• [DATA SEGMENT]
+ + + +
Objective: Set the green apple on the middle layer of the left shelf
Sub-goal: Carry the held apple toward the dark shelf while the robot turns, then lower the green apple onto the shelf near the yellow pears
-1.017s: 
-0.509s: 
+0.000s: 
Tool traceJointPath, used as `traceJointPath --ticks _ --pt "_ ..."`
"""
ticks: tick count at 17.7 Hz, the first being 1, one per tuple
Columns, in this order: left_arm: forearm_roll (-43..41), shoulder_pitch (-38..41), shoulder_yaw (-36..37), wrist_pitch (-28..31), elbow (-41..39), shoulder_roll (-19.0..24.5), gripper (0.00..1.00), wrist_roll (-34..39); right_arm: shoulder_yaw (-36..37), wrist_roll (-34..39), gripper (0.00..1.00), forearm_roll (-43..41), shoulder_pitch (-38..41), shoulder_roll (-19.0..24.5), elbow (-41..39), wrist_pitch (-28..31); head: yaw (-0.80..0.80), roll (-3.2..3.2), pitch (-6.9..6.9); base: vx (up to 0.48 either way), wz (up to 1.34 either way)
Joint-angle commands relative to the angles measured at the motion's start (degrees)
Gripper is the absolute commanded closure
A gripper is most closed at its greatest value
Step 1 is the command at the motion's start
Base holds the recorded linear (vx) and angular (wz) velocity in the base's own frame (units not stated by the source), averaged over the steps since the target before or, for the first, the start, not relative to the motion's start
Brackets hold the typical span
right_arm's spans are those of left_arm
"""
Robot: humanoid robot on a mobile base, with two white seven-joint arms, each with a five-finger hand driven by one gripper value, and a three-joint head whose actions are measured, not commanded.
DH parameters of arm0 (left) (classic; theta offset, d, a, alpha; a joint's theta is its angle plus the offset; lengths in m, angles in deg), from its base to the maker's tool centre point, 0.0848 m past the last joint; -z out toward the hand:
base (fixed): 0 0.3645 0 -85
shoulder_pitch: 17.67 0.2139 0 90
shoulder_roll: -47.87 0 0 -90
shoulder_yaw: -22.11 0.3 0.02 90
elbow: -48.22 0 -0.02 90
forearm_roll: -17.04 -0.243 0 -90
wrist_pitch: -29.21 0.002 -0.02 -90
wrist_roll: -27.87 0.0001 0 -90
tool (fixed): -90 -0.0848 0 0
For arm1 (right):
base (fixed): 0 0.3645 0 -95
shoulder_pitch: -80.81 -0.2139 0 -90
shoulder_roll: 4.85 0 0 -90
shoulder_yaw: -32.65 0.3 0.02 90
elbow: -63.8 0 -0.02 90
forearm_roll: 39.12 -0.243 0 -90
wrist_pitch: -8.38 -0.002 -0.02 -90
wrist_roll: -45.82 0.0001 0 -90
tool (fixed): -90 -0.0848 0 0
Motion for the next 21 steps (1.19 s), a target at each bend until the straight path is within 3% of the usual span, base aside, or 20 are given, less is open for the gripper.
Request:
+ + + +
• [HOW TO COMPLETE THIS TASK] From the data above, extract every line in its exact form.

• [TASK SOLUTION]
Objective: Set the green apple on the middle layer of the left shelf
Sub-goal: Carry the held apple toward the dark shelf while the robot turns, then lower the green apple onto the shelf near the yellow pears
-1.017s: 
-0.509s: 
+0.000s: 
Tool traceJointPath, used as `traceJointPath --ticks _ --pt "_ ..."`
"""
ticks: tick count at 17.7 Hz, the first being 1, one per tuple
Columns, in this order: left_arm: forearm_roll (-43..41), shoulder_pitch (-38..41), shoulder_yaw (-36..37), wrist_pitch (-28..31), elbow (-41..39), shoulder_roll (-19.0..24.5), gripper (0.00..1.00), wrist_roll (-34..39); right_arm: shoulder_yaw (-36..37), wrist_roll (-34..39), gripper (0.00..1.00), forearm_roll (-43..41), shoulder_pitch (-38..41), shoulder_roll (-19.0..24.5), elbow (-41..39), wrist_pitch (-28..31); head: yaw (-0.80..0.80), roll (-3.2..3.2), pitch (-6.9..6.9); base: vx (up to 0.48 either way), wz (up to 1.34 either way)
Joint-angle commands relative to the angles measured at the motion's start (degrees)
Gripper is the absolute commanded closure
A gripper is most closed at its greatest value
Step 1 is the command at the motion's start
Base holds the recorded linear (vx) and angular (wz) velocity in the base's own frame (units not stated by the source), averaged over the steps since the target before or, for the first, the start, not relative to the motion's start
Brackets hold the typical span
right_arm's spans are those of left_arm
"""
Robot: humanoid robot on a mobile base, with two white seven-joint arms, each with a five-finger hand driven by one gripper value, and a three-joint head whose actions are measured, not commanded.
DH parameters of arm0 (left) (classic; theta offset, d, a, alpha; a joint's theta is its angle plus the offset; lengths in m, angles in deg), from its base to the maker's tool centre point, 0.0848 m past the last joint; -z out toward the hand:
base (fixed): 0 0.3645 0 -85
shoulder_pitch: 17.67 0.2139 0 90
shoulder_roll: -47.87 0 0 -90
shoulder_yaw: -22.11 0.3 0.02 90
elbow: -48.22 0 -0.02 90
forearm_roll: -17.04 -0.243 0 -90
wrist_pitch: -29.21 0.002 -0.02 -90
wrist_roll: -27.87 0.0001 0 -90
tool (fixed): -90 -0.0848 0 0
For arm1 (right):
base (fixed): 0 0.3645 0 -95
shoulder_pitch: -80.81 -0.2139 0 -90
shoulder_roll: 4.85 0 0 -90
shoulder_yaw: -32.65 0.3 0.02 90
elbow: -63.8 0 -0.02 90
forearm_roll: 39.12 -0.243 0 -90
wrist_pitch: -8.38 -0.002 -0.02 -90
wrist_roll: -45.82 0.0001 0 -90
tool (fixed): -90 -0.0848 0 0
Motion for the next 21 steps (1.19 s), a target at each bend until the straight path is within 3% of the usual span, base aside, or 20 are given, less is open for the gripper.
Request:

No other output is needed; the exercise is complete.